* _Prompt_
Nothing but the pictures should go missing; return all the entries below exactly.
═════ Entries provided
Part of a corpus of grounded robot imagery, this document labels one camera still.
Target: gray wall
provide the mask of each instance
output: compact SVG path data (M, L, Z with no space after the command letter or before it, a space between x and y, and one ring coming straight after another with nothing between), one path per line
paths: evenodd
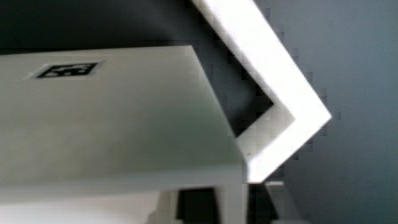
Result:
M300 212L398 223L398 1L256 2L334 114L284 165Z

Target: white surface
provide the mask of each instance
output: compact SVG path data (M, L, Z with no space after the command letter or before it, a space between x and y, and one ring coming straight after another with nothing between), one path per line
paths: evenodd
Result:
M274 107L238 137L249 182L265 180L330 119L252 0L192 0Z
M32 79L48 64L91 61L101 61L94 75ZM119 203L119 194L213 186L222 221L242 224L245 162L192 47L2 56L0 68L3 217L16 223L60 216L66 223L140 223L153 195L123 198L135 211L123 216L117 210L119 217L101 207ZM92 198L101 195L115 198L105 202ZM66 198L80 199L32 204ZM147 224L174 222L176 201L163 205Z
M3 224L144 224L158 193L101 196L0 206Z
M94 75L27 79L82 61L103 61ZM144 189L158 175L162 189L206 185L211 175L181 175L243 165L192 47L2 56L0 68L2 185L137 176Z

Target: black logo
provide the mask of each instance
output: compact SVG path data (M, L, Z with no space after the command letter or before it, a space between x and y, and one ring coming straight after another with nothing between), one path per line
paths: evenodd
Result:
M39 74L37 79L89 75L98 63L53 65Z

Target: dark background
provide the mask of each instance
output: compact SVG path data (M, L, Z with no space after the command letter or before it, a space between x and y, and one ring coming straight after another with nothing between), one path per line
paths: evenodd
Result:
M275 176L314 224L398 223L398 2L256 3L334 115ZM163 45L194 45L238 135L272 103L190 2L0 0L0 54Z

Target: white frame
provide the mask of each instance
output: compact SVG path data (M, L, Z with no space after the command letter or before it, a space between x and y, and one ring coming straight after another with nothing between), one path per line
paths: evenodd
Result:
M274 106L238 136L249 183L261 182L330 119L330 113L252 0L192 0Z

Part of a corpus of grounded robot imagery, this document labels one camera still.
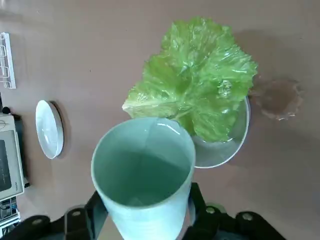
══════════
* _Solution_
Part of a corpus of grounded robot imagery, this document labels one camera still.
Target: gray wall
provide the mask of each instance
output: compact SVG path data (M, L, Z with no space after the command letter or before it, a space between x and y, and one ring coming straight after another with nothing between), one path per line
paths: evenodd
Result:
M300 212L398 223L398 1L256 2L334 114L284 165Z

Target: white surface
provide the mask of each instance
output: compact SVG path data (M, L, Z with no space after the command letter or before it, a space between x and y, and one ring coming straight after another with nothing between), one path per line
paths: evenodd
Result:
M274 107L238 137L249 182L265 180L330 119L252 0L192 0Z
M32 79L48 64L91 61L101 61L94 75ZM119 203L119 194L213 186L222 221L242 224L245 162L192 47L2 56L0 68L3 217L16 223L60 216L66 223L140 223L153 195L123 198L135 211L123 216L117 210L119 217L101 207ZM92 198L101 195L115 198L105 202ZM66 198L80 199L32 204ZM147 224L174 222L176 201L163 205Z
M3 224L144 224L158 193L101 196L0 206Z
M94 75L27 79L82 61L103 61ZM144 189L158 175L162 189L206 185L211 175L181 175L243 165L192 47L2 56L0 68L2 185L137 176Z

Target: black logo
provide the mask of each instance
output: compact SVG path data (M, L, Z with no space after the command letter or before it, a space between x and y, and one ring coming straight after another with nothing between), one path per line
paths: evenodd
Result:
M39 74L37 79L89 75L98 63L53 65Z

Target: dark background
provide the mask of each instance
output: compact SVG path data (M, L, Z with no space after the command letter or before it, a space between x and y, and one ring coming straight after another with nothing between), one path per line
paths: evenodd
Result:
M275 176L314 224L398 223L398 2L256 3L334 115ZM163 45L194 45L238 135L272 103L190 2L0 0L0 54Z

Target: white frame
provide the mask of each instance
output: compact SVG path data (M, L, Z with no space after the command letter or before it, a space between x and y, and one ring coming straight after another with nothing between), one path per line
paths: evenodd
Result:
M274 106L238 136L249 183L261 182L330 119L330 113L252 0L192 0Z

Part of a corpus of grounded robot imagery, this document labels one camera still.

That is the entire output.